Projo Politics Blog

Tennessee tick

9:24 AM Mon, Jan 21, 2008 |
By Pamela Reinsel Cotter    Email this author |   Email this entry

In Rhode Island, it was a snowstorm while the governor slept on a plane halfway around the world that sparked questions about who should be in charge in the absence of the state’s chief executive.

In Tennessee, it was an acute case of Lyme disease that raised eyebrows.

Tennessee politicians reportedly began considering changing the state Constitution to create a lieutenant governor position after Gov. Phil Bredesen was incapacitated for several weeks by the tick-borne illness in 2006, according to the Chattanooga Times Free Press. This month, the Governor’s Advisory Committee on the Transfer of Chief Executive Powers proposed a constitutional amendment doing just that.

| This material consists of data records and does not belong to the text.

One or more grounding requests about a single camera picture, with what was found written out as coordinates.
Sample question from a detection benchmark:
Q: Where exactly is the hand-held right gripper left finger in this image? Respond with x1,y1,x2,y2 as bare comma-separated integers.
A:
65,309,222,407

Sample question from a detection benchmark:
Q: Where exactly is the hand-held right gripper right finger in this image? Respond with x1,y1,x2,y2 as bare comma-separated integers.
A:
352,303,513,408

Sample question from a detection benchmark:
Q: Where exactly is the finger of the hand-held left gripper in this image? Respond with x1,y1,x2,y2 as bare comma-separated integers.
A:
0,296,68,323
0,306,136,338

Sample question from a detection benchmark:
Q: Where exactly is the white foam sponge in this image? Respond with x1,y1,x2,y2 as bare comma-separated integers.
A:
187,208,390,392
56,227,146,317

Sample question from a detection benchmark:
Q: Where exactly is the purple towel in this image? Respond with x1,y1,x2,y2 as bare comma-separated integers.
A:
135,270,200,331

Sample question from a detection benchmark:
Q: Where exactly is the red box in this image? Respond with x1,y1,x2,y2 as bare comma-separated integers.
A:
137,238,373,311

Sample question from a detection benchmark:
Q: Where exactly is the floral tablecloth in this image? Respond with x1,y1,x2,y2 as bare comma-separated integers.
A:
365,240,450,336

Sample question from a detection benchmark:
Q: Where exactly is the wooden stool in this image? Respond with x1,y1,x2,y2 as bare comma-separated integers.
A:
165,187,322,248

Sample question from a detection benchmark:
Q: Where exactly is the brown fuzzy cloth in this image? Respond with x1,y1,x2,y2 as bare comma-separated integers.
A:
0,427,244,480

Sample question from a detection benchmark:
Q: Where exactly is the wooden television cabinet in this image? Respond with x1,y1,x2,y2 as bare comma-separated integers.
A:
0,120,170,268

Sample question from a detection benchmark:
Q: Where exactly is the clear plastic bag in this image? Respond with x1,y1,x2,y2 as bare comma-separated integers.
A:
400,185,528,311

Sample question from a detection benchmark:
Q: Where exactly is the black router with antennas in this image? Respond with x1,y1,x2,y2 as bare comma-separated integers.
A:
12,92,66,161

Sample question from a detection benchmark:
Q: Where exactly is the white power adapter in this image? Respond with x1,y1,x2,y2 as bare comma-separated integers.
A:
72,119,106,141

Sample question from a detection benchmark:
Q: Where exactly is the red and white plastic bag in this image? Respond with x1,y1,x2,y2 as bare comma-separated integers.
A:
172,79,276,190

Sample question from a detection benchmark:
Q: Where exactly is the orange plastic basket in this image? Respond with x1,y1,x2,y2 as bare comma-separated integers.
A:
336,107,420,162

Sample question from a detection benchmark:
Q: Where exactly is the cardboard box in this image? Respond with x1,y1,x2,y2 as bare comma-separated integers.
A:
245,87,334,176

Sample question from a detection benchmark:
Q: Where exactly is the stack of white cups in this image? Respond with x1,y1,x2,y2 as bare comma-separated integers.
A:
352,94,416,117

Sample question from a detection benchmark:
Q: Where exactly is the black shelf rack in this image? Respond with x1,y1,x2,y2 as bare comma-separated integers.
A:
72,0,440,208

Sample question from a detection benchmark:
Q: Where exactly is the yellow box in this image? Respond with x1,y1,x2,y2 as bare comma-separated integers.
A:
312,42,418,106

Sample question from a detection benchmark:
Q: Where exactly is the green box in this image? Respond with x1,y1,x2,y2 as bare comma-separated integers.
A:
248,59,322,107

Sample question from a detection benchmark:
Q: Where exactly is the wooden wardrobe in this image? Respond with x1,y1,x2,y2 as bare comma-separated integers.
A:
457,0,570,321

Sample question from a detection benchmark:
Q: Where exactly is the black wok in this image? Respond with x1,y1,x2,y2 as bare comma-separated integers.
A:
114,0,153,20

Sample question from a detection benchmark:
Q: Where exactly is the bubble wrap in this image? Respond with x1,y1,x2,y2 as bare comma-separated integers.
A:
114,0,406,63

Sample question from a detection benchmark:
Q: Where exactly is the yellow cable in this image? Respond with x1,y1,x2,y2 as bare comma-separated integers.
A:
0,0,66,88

When General Assembly members here in Rhode Island earlier this month proposed amending the state Constitution to let the lieutenant governor to take charge in the governor’s absence, a Carcieri staffer said the governor believed the bill wasn’t practical and could present problems such as “chicanery” by a lieutenant governor who could meddle in day-to-day affairs.

Unlike the Carcieri administration, Tennessee’s Governor Bredesen seemed to take his state’s proposal in stride.

“I wonder if that family of ticks in my yard knows that they are going to change the Tennessee state Constitution as a result of their action,” he told the Times Free Press.